Der Neu-Ulmer Stadtrat hat für das Heiners am Heiner-Metzger-Platz neues Kapital freigegeben. Die Entwicklungsgesellschaft Neu-Ulm GmbH kann bis zu vier Millionen Euro als Genussrechtskapital erhalten. Werden weitere Mittel nötig, sind zusätzlich bis zu zwei Millionen Euro möglich. Auch ein Gesellschafterdarlehen für einen kurzfristigen Liquiditätsbedarf ist beschlossen.
Die Mehrheit im Stadtrat will damit Bau und späteren Betrieb absichern. Nach Darstellung der Stadt soll die Finanzierung verhindern, dass sich der planmäßige Baufortschritt verzögert. Der Beschluss fiel am 2. Juli in nichtöffentlicher Sitzung.
Kritisch wird vor allem die Größenordnung gesehen. Die Südwest Presse berichtete zuvor über steigende Mehrkosten für das Projekt. Damit steht die Frage im Raum, ob die Stadt bei weiterem Finanzbedarf ein zu hohes Risiko trägt und wie gut sich die Kosten noch steuern lassen.

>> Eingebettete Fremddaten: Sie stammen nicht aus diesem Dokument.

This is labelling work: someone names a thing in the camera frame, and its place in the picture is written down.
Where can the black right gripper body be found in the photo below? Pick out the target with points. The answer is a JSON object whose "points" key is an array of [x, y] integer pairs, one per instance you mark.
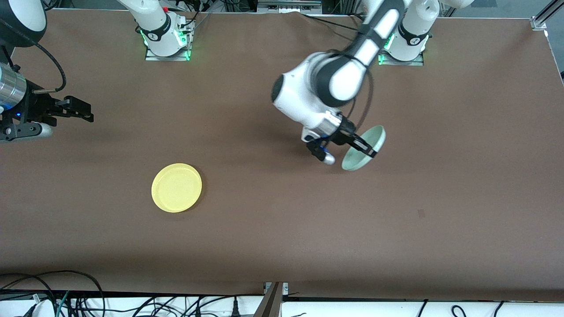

Die Stadt verweist darauf, dass Genussrechtskapital die Eigentumsverhältnisse der Gesellschaft nicht verändert. Ob die zusätzlichen bis zu zwei Millionen Euro oder ein Darlehen tatsächlich gebraucht werden, bleibt offen. Entscheidend wird sein, ob das Projekt im beschlossenen Rahmen weitergebaut werden kann.